Sementara di hari yang sama, yakni 15 Agustus 1945 Sjahrir sudah tidak sabar . Ia kukuh Proklamasi Kemerdekaan harus segera dikumandangkan. Dikutip dari Sjahrir Politik Dan Pengasingan di Indonesia, Sutan Sjahrir mengatakan, semua pesan telah disampaikan ke semua pos penting di Pulau Jawa bahwa proklamasi akan dikumandangkan setelah pukul lima petang hari itu.
Di Batavia atau Jakarta, demonstrasi akan dipusatkan di lapangan Gambir. Ribuan orang telah disiapkan. Stasiun radio dan kantor polisi militer (Kempei) akan direbut. Sjahrir juga sudah menyiapkan naskah Proklamasi Kemerdekaan yang ia tulis sehari sebelumnya, yakni 14 Agustus 1945.
Teks proklamasi kemerdekaan yang akan dibaca Soekarno itu telah disampaikan secara sembunyi-sembunyi kepada para aktifis pergerakan di kantor surat kabar Domei dan stasiun radio untuk diterbitkan dan disiarkan.
Namun, persis sebelum pukul enam petang 15 Agustus 1945, datang kabar dari Soekarno yang intinya belum bisa mengumumkan proklamasi kemerdekaan. “Ia (Soekarno) belum dapat mengumandangkan proklamasi, dan menginginkan penundaan selama sehari”.
Sjahrir seketika kecewa sekaligus marah kepada Soekarno. Lalu bagaimana dengan teks Proklamasi Kemerdekaan yang sudah ditulisnya?. Kepada peneliti asing George Kahin pada 15 Februari 1949, Sjahrir mengatakan, seingatnya teks proklamasi kemerdekaan itu diketik dengan panjang 300 kata.
Isi teks menggambarkan penderitaan rakyat di bawah pemerintahan Jepang, dan sekaligus untuk menyatakan rakyat Indonesia menolak menjadi barang inventaris yang diserahkan dari tangan pemerintahan kolonial satu ke tangan pemerintahan kolonial yang lain.

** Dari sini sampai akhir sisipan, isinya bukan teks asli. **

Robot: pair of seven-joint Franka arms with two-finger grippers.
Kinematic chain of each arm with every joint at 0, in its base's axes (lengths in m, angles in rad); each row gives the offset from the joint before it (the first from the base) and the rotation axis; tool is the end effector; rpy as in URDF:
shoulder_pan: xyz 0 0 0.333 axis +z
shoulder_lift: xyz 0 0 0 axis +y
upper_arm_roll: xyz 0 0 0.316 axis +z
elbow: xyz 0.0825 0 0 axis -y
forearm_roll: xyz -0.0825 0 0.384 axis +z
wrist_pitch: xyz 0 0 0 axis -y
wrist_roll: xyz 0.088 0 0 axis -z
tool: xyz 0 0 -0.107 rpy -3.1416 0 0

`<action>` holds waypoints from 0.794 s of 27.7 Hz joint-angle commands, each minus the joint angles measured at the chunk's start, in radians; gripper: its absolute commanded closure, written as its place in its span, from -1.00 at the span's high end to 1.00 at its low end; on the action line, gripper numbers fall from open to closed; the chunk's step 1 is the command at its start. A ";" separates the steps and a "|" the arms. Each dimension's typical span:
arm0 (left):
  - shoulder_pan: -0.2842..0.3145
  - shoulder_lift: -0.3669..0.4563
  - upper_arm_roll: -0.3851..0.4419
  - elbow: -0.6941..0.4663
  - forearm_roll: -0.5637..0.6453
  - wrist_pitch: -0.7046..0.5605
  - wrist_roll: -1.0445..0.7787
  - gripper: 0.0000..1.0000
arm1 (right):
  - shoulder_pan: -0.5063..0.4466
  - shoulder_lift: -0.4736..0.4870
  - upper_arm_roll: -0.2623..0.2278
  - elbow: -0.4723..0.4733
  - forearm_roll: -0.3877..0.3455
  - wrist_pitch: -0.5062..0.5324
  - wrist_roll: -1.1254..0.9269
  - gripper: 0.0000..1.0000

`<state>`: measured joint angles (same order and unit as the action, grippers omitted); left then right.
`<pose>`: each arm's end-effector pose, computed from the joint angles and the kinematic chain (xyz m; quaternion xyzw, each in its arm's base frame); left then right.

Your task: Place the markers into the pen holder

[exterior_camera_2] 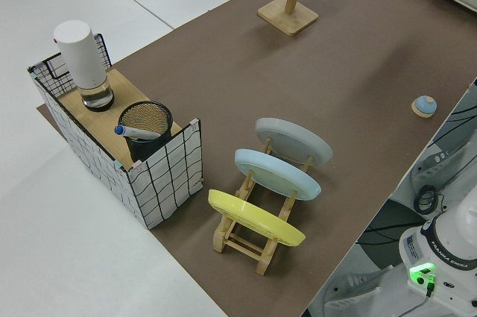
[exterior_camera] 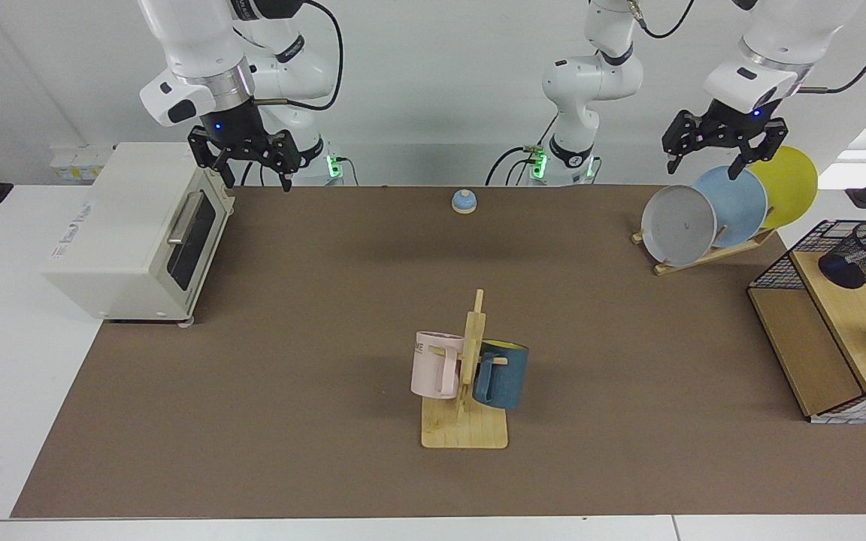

Teks dirancang tidak untuk mengisolasikan unsur-unsur pro Jepang, tetapi untuk membangkitkan rakyat. “Teks itu, menurut Sjahrir adalah anti Jepang bukan anti Belanda,” tulis Rudolf Mrazek dalam Sjahrir Politik Dan Pengasingan Di Indonesia.
Dalam perjalanannya, teks proklamasi kemerdekaan karangan Sjahrir lantas tidak jelas nasibnya. Sutan Sjahrir sendiri tidak menyimpan salinannya. Begitu pula dengan Des Alwi, anak angkat Sjahrir asal Banda Neira juga mengaku tidak ingat lagi isi dari teks proklamasi tersebut.
Dr Soedarsono, pemimpin Pendidikan di Cirebon mengaku pernah melihat teks proklamasi karangan Sjahrir tersebut. Namun ia tak mampu mengingat seluruh isinya. Yang bisa diingat, teks proklamasi itu memuat kata-kata aneh dan manis seperti masyarakat demokratis.
Sementara dikutip dari Soekarno Biografi 1901-1950, Lambert Giebels menulis teks proklamasi kemerdekaan karangan Sutan Sjahrir sempat didiskusikan di rumah Laksamana Maeda pada malam 16 Agustus 1945. Namun teks itu langsung dibuang karena dinilai terlalu radikal bagi mereka yang mengedepankan kehati-hatian.
“Teks ini sifatnya terlampau anti Jepang, bagi para pemuda kurang anti Belanda,” tulis Lambert Giebels.
Sejarah kemudian mencatat, teks Proklamasi Kemerdekaan Indonesia yang disusun di rumah Laksamana Maeda sebagian besar didiktekan Bung Hatta, dicatat oleh Soekarno dan disepakati bersama. Teks Proklamasi Kemerdekaan yang lalu diketik Sayuti Melik dengan tergesa-gesa itu, pada 17 Agustus 1945 dikumandangkan Soekarno-Hatta di Jalan Pegangsaan Timur 56, Jakarta.